#### DATASET CONTENT
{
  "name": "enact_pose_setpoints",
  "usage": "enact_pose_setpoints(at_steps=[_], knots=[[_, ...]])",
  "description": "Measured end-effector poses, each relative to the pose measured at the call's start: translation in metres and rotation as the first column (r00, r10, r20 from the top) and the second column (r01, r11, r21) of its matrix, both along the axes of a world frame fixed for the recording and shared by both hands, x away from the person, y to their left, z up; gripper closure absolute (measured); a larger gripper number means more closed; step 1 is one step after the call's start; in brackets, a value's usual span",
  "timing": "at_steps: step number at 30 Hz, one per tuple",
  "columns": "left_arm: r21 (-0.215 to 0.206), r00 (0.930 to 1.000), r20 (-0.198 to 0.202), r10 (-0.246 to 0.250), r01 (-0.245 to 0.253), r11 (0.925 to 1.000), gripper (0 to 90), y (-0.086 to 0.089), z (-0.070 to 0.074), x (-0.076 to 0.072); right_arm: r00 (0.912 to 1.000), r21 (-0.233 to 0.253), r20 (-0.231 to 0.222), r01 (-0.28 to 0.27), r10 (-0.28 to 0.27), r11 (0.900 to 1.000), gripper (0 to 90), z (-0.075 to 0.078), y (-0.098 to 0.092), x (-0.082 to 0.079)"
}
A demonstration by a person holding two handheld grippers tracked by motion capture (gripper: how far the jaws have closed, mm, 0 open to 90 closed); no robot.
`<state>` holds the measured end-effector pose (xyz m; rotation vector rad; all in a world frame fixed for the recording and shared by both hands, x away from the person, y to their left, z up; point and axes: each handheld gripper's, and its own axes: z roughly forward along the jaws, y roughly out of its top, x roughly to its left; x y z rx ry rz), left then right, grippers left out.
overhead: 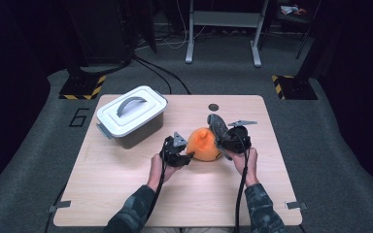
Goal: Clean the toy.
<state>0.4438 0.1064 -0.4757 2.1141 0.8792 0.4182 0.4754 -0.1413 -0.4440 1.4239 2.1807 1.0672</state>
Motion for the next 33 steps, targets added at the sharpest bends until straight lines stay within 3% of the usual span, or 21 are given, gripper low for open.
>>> enact_pose_setpoints(at_steps=[3, 8, 15, 20, 26, 33], knots=[[-0.012, 0.9999, 0.010, -0.003, 0.003, 0.9999, 75.4, -0.002, 0.000, 0.000, 0.9999, -0.001, -0.009, 0.010, -0.010, 1.000, 70.8, 0.000, -0.002, -0.001], [-0.010, 0.9994, 0.035, 0.004, -0.003, 0.9999, 81.6, -0.005, 0.004, 0.000, 0.9998, 0.015, -0.002, 0.021, -0.021, 1.000, 70.9, 0.001, -0.006, -0.001], [-0.008, 0.9951, 0.099, 0.002, -0.001, 1.0000, 83.5, -0.010, 0.016, -0.002, 0.9983, 0.029, 0.017, 0.055, -0.055, 0.998, 71.0, 0.007, -0.014, -0.006], [-0.009, 0.9933, 0.115, -0.015, 0.016, 0.9998, 83.7, -0.013, 0.027, -0.002, 0.9976, 0.057, 0.025, 0.063, -0.064, 0.996, 71.0, 0.015, -0.017, -0.008], [-0.010, 0.9892, 0.146, -0.017, 0.018, 0.9998, 83.8, -0.018, 0.037, -0.002, 0.9970, 0.066, 0.062, 0.043, -0.047, 0.997, 71.0, 0.029, -0.012, -0.013], [-0.016, 0.9889, 0.145, -0.030, 0.032, 0.9993, 83.8, -0.024, 0.041, -0.002, 0.9941, 0.088, 0.109, -0.011, 0.001, 0.996, 71.0, 0.052, 0.002, -0.022]])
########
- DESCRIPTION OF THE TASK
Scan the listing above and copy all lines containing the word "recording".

- ANSWER SECTION
  "description": "Measured end-effector poses, each relative to the pose measured at the call's start: translation in metres and rotation as the first column (r00, r10, r20 from the top) and the second column (r01, r11, r21) of its matrix, both along the axes of a world frame fixed for the recording and shared by both hands, x away from the person, y to their left, z up; gripper closure absolute (measured); a larger gripper number means more closed; step 1 is one step after the call's start; in brackets, a value's usual span",
`<state>` holds the measured end-effector pose (xyz m; rotation vector rad; all in a world frame fixed for the recording and shared by both hands, x away from the person, y to their left, z up; point and axes: each handheld gripper's, and its own axes: z roughly forward along the jaws, y roughly out of its top, x roughly to its left; x y z rx ry rz), left then right, grippers left out.

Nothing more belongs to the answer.